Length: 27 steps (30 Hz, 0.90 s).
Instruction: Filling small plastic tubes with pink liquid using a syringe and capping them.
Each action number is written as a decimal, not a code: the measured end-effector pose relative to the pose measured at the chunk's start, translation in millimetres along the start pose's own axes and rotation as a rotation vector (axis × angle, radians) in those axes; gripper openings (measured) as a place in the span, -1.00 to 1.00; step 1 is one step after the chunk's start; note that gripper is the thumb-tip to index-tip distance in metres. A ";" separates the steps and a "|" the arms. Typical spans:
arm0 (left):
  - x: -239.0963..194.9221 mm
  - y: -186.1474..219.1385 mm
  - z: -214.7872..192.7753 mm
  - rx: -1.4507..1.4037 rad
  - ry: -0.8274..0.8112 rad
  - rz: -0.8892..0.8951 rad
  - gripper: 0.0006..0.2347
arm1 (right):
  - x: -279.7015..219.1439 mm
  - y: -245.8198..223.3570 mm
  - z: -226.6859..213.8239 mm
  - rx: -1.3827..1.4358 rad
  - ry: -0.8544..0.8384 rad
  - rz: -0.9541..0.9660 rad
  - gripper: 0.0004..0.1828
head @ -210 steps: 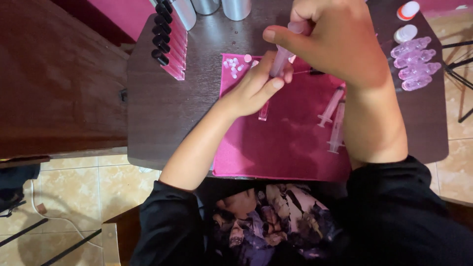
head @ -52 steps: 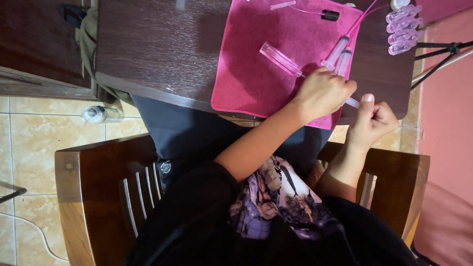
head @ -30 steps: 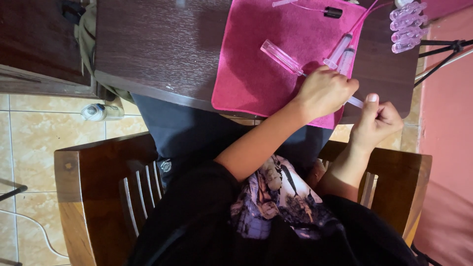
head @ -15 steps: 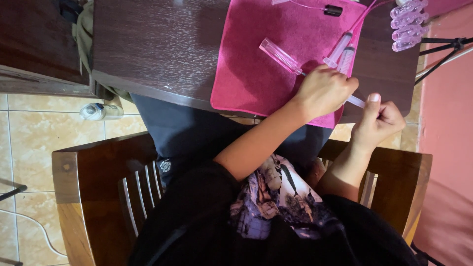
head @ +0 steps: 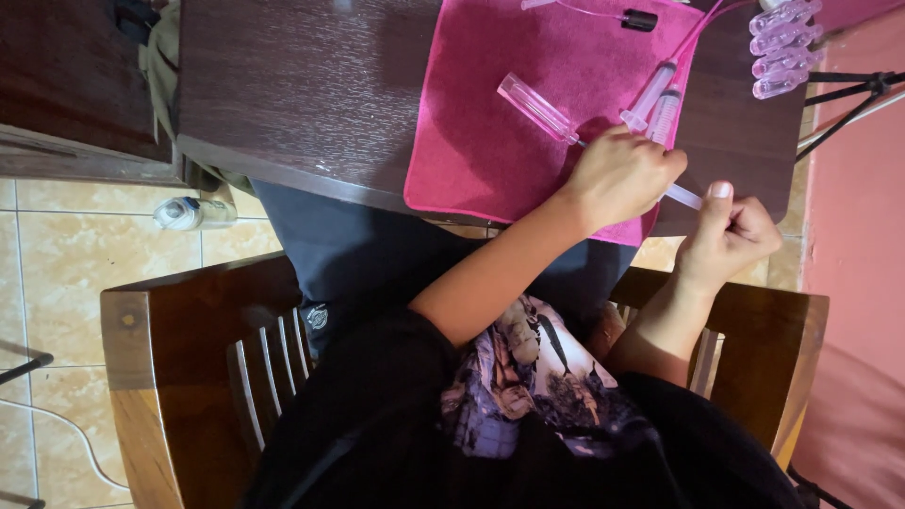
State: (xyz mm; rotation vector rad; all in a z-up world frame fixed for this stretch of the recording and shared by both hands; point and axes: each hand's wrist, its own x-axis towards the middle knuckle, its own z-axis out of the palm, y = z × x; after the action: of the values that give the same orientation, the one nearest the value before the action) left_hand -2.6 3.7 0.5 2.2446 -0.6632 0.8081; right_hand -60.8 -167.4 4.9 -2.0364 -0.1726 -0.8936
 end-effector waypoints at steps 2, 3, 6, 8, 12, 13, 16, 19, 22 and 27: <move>0.3 0.6 -0.4 -0.008 0.001 -0.005 -0.86 | 0.0 3.6 -1.2 0.013 0.002 -0.010 -0.28; 0.5 0.8 -0.6 -0.014 0.002 -0.009 -0.85 | 0.1 5.4 -1.7 0.027 0.004 -0.021 -0.26; 1.5 0.7 -3.5 -0.031 0.013 -0.007 -0.86 | 1.4 2.1 -2.4 0.035 -0.003 -0.012 -0.28; 0.9 1.3 -1.6 -0.029 0.019 -0.006 -0.87 | 1.2 0.4 -2.5 0.068 0.000 -0.005 -0.27; 0.5 1.5 2.6 -0.043 0.017 -0.012 -0.89 | 1.7 -3.6 -3.0 0.072 0.009 0.006 -0.26; 0.2 1.9 2.2 -0.042 0.017 -0.010 -0.89 | 1.4 -3.4 -4.6 0.073 0.011 0.005 -0.26; -0.3 2.4 1.0 -0.046 -0.006 -0.010 -0.88 | 1.7 -8.6 -5.6 0.008 0.004 0.010 -0.28; -0.4 3.2 0.9 -0.056 0.024 -0.014 -0.89 | 3.0 -17.2 -3.8 0.006 0.002 0.015 -0.25; -0.3 3.5 0.6 -0.042 0.023 -0.012 -0.88 | 2.3 -13.2 -5.5 -0.001 0.011 0.018 -0.27; -0.7 3.9 1.0 -0.038 0.035 -0.022 -0.89 | 1.8 -16.5 -7.2 0.024 -0.018 0.027 -0.32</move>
State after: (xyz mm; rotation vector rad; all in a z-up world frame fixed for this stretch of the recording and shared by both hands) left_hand -5.2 0.6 1.0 2.1953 -0.6315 0.8154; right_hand -70.4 -163.3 19.6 -2.0201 -0.1647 -0.8534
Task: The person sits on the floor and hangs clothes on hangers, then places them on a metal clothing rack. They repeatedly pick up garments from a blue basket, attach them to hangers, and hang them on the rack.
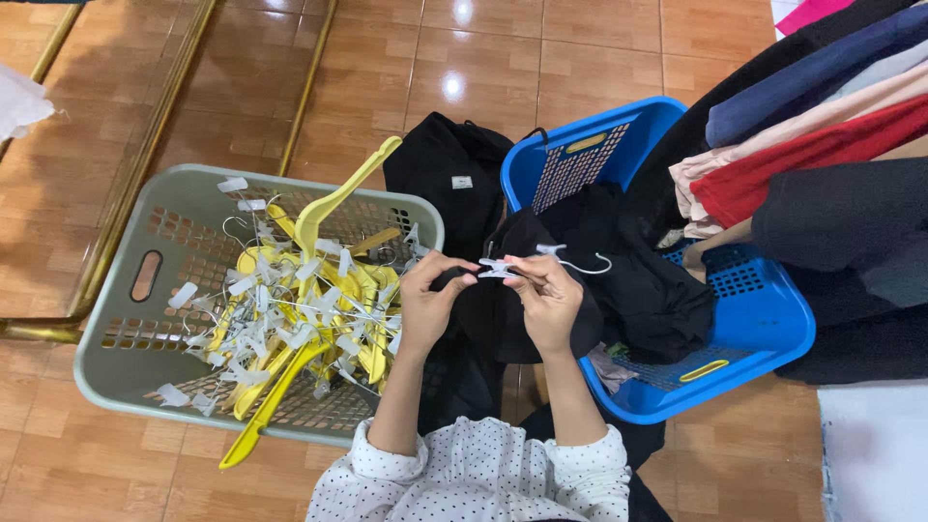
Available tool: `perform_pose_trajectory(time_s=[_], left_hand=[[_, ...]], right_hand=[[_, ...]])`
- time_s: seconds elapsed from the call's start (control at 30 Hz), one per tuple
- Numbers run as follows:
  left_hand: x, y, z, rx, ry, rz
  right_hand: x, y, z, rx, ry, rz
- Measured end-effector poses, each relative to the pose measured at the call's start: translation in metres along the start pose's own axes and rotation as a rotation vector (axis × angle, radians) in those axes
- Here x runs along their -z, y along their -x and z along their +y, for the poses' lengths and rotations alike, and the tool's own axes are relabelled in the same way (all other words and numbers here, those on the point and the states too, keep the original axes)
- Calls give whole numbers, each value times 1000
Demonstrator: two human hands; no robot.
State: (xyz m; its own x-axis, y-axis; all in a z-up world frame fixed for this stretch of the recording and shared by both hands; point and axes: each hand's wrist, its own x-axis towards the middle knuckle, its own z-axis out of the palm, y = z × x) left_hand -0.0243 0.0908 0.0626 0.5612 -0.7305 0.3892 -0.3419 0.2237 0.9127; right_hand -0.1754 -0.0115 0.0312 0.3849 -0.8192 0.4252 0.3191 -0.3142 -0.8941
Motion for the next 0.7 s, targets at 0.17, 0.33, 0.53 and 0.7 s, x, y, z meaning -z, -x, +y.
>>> perform_pose_trajectory(time_s=[0.17, 0.33, 0.53, 0.7], left_hand=[[0, 3, 4, -66, 87, -2], [-1, 5, -4, 1, 50, 136], [-2, 6, -16, -58, 157, 96], [-5, 8, -9, 11, 107, 79]], right_hand=[[-2, -6, -13, -5, 10, -51], [-7, -11, -28, 40, 213, -112], [-18, -13, -34, 0, 210, -117], [-20, -21, -35, -41, 132, -221]])
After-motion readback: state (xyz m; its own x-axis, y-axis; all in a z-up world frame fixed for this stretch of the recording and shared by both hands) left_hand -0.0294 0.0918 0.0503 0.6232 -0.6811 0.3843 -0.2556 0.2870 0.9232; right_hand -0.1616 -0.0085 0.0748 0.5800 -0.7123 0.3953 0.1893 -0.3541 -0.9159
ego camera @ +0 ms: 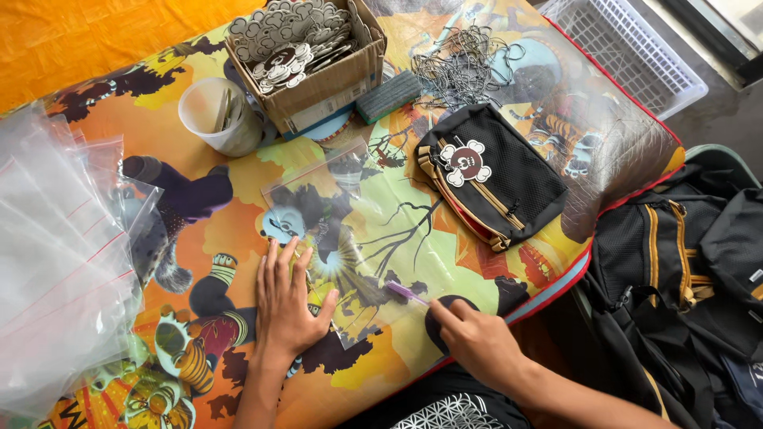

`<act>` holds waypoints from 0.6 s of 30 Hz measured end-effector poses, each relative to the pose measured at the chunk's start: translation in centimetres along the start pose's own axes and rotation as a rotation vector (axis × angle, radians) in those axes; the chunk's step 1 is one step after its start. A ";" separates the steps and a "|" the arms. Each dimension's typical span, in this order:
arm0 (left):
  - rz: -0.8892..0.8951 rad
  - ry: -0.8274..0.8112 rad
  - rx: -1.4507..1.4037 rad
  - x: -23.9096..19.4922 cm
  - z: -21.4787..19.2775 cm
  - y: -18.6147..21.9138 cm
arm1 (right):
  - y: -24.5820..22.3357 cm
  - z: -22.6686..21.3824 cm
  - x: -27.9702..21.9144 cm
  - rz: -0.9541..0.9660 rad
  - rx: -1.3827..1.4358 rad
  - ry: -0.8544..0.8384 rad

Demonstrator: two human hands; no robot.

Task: The person places a black pouch into a clear plastic bag and seals it. They then pick up a small rectangular item from a container and place it inside the bag with the pouch before sealing the bag completely.

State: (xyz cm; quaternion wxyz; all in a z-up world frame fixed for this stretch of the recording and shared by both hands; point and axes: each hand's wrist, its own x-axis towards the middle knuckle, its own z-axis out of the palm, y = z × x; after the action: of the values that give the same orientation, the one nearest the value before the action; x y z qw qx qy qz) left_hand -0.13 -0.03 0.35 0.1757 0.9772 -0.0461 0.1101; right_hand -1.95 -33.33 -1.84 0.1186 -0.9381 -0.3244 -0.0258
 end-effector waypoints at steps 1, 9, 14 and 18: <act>0.000 0.002 0.003 0.2 0.1 0.0 | 1.4 0.6 -0.1 -0.002 0.001 0.003; 0.010 -0.005 -0.006 0.1 -0.2 0.2 | -1.0 0.9 -4.0 0.236 0.130 0.034; -0.001 -0.019 -0.006 0.2 0.0 0.0 | 0.9 -0.6 -3.6 0.553 0.074 0.079; 0.003 -0.025 -0.034 0.1 -0.2 -0.1 | -1.3 0.8 -3.3 0.373 0.177 0.078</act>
State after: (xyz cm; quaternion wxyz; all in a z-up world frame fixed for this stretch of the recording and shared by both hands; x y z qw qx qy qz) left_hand -0.04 0.13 0.54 0.1916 0.9753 -0.0515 0.0972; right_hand -5.34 -34.11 -2.80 0.2156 -0.9661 -0.1414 -0.0111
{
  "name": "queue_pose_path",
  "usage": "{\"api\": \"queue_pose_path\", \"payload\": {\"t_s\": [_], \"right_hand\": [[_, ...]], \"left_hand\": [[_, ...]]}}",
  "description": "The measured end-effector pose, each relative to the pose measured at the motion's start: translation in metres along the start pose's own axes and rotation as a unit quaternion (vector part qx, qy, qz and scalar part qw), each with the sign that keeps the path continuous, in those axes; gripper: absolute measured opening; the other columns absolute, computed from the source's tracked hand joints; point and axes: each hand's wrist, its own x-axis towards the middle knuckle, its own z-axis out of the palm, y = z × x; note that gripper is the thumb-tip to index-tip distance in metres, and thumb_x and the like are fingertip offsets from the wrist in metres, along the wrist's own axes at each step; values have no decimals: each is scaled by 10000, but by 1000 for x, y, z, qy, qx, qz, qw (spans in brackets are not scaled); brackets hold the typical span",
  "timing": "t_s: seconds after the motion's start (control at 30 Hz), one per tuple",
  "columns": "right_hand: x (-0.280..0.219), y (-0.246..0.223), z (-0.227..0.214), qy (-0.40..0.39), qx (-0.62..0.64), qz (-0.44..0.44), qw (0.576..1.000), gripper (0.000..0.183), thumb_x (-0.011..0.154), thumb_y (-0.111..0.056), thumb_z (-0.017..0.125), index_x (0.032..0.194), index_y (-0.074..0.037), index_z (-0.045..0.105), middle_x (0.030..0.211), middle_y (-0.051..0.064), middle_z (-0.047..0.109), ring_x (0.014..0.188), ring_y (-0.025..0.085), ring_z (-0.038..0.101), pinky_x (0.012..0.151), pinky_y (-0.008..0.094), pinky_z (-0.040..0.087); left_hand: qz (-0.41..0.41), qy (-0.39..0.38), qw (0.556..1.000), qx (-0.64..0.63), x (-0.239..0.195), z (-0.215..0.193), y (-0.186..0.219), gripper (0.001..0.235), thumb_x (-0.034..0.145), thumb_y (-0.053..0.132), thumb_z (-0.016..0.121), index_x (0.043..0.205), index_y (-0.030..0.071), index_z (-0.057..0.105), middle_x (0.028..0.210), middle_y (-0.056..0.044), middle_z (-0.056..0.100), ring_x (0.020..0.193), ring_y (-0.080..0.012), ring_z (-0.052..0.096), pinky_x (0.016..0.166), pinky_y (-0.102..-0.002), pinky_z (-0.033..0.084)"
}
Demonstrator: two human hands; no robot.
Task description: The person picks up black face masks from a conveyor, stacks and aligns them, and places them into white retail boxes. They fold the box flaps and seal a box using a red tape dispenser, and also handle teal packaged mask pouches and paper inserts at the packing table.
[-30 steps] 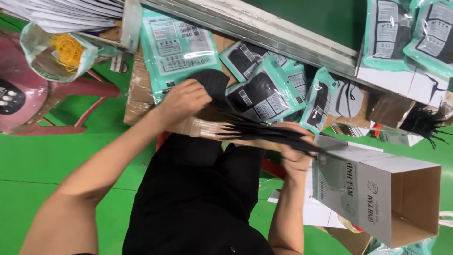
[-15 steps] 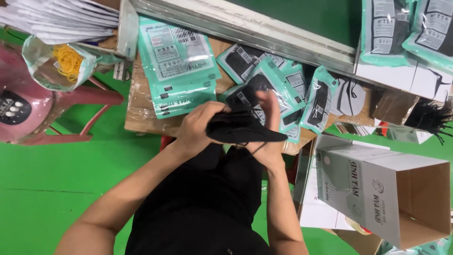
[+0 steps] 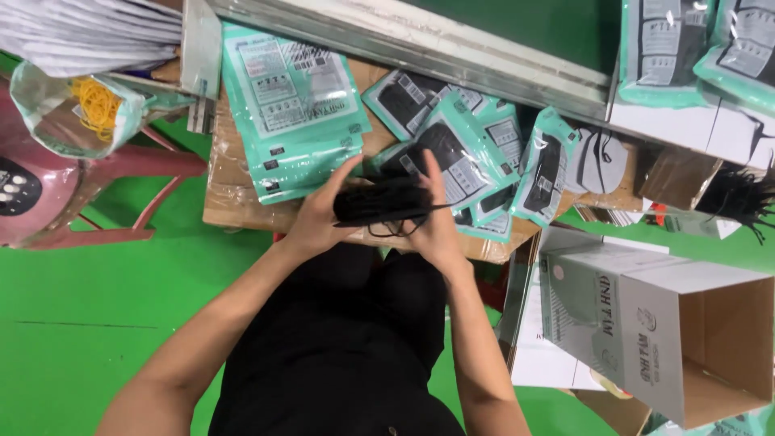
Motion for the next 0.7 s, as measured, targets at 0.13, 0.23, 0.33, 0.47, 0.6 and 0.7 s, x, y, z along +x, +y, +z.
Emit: {"api": "queue_pose_path", "payload": {"t_s": [0.13, 0.23, 0.33, 0.47, 0.6, 0.7], "right_hand": [[11, -33, -4, -21, 23, -21, 999, 1253, 757, 19, 841, 1662, -93, -17, 1462, 170, 506, 1317, 289, 550, 1125, 393, 460], [10, -20, -3, -16, 14, -18, 1000, 1219, 804, 27, 838, 1671, -92, -11, 1430, 168, 539, 1297, 284, 580, 1114, 382, 480], [11, -25, 0, -9, 39, 12, 999, 1200, 812, 48, 811, 1669, -79, -20, 1404, 150, 570, 1284, 274, 602, 1100, 368, 502], [6, -18, 12, -19, 9, -12, 1000, 1234, 760, 70, 838, 1647, -78, -8, 1414, 162, 550, 1306, 285, 574, 1125, 379, 471], [12, -27, 4, 26, 92, -40, 995, 919, 794, 73, 726, 1566, -64, 246, 1372, 150, 587, 1302, 268, 579, 1154, 377, 438], [12, -38, -10, 94, 91, -106, 986, 446, 871, 71, 659, 1298, -11, 560, 1322, 157, 635, 1287, 264, 608, 1137, 382, 482]], "left_hand": [[25, 0, 999, 21, 7, -13, 29, 1164, 724, 218, 941, 1623, 53, 220, 1516, -175, 513, 1429, -339, 494, 1186, -443, 404], [50, -1, 998, 48, 5, -16, 24, 1204, 683, 188, 947, 1617, 37, 202, 1513, -191, 487, 1441, -364, 452, 1198, -463, 365], [47, 22, 997, 55, 5, -23, 33, 1198, 672, 195, 946, 1606, 46, 211, 1493, -174, 499, 1427, -350, 466, 1192, -457, 375], [32, 45, 998, 34, -8, -3, 20, 1092, 707, 153, 924, 1583, 57, 279, 1462, -175, 534, 1374, -332, 525, 1139, -432, 425], [-30, 97, 995, 9, -12, 6, -1, 670, 841, 84, 857, 1431, 90, 540, 1295, -121, 709, 1212, -235, 714, 1013, -337, 578], [-44, 102, 994, -5, -15, 10, 10, 561, 850, 76, 839, 1357, 60, 599, 1223, -126, 744, 1140, -217, 744, 952, -324, 595]]}}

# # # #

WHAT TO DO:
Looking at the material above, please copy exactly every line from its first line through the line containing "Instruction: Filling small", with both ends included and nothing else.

ANSWER BELOW:
Length: 27 steps (30 Hz, 0.90 s).
Instruction: Filling small plastic tubes with pink liquid using a syringe and capping them.

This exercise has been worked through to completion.